Yasutaka Takagi, Hiroshi Yamada, Hidehumi Ebara, Hiroyuki Hayashi, Takeshi Iwanaga, Kengo Shimozaki, Yoshiyuki Kitano, Kenji Kagechika, Hiroyuki Tsuchiya

Abstract

Diffuse idiopathic skeletal hyperostosis has long been regarded as a benign asymptomatic clinical entity with an innocuous clinical course. Neurological complications are rare in diffuse idiopathic skeletal hyperostosis. However, if they do occur, the consequences are often significant enough to warrant major neurosurgical intervention. Neurological complications occur when the pathological process of ossification in diffuse idiopathic skeletal hyperostosis extends to other vertebral ligaments, causing ossification of the posterior longitudinal ligaments and/or ossification of the ligamentum flavum. Thoracic spondylolisthesis with spinal cord compression in diffuse idiopathic skeletal hyperostosis has not previously been reported in the literature.

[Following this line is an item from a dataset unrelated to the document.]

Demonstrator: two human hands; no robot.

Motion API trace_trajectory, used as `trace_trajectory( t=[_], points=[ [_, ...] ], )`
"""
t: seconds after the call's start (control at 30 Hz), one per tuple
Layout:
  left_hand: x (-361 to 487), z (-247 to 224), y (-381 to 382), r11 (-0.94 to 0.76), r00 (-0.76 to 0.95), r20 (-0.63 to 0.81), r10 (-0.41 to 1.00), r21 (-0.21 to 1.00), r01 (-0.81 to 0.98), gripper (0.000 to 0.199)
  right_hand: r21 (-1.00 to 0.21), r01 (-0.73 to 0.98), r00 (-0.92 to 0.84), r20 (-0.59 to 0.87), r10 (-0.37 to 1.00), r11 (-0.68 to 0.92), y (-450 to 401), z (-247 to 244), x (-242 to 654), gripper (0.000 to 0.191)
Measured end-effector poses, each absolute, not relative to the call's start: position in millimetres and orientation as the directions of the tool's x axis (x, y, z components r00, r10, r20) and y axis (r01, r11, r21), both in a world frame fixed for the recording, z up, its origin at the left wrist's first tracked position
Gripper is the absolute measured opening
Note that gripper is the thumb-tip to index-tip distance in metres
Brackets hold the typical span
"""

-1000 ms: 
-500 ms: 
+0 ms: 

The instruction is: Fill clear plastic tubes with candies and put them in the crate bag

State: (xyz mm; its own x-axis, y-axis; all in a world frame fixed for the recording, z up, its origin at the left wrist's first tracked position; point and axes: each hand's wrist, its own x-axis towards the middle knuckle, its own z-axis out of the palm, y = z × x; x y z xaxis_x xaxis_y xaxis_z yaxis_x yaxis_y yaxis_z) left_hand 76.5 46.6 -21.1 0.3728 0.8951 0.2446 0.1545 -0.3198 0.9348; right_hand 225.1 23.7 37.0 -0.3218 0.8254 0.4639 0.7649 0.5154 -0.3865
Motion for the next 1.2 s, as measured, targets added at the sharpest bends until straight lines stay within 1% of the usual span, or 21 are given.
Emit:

A 78-year-old Japanese man presented with a 6-month history of gait disturbance. A magnetic resonance imaging scan of his cervical and thoracic spine revealed anterior spondylolisthesis and severe cord compression at T3 to T4 and T10 to T11, as well as high signal intensity in a T2-weighted image at T10/11. Computed tomography revealed diffuse idiopathic skeletal hyperostosis at T4 to T10. He underwent partial laminectomy of T10 and posterior fusion of T9 to T12. The postoperative magnetic resonance imaging revealed resolution of the spinal cord compression and an improvement in the high signal intensity on the T2-weighted image. We report the first case of thoracic spondylolisthesis and spinal cord compression in diffuse idiopathic skeletal hyperostosis. Neurosurgical intervention resulted in a significant improvement of our patient's neurological symptoms.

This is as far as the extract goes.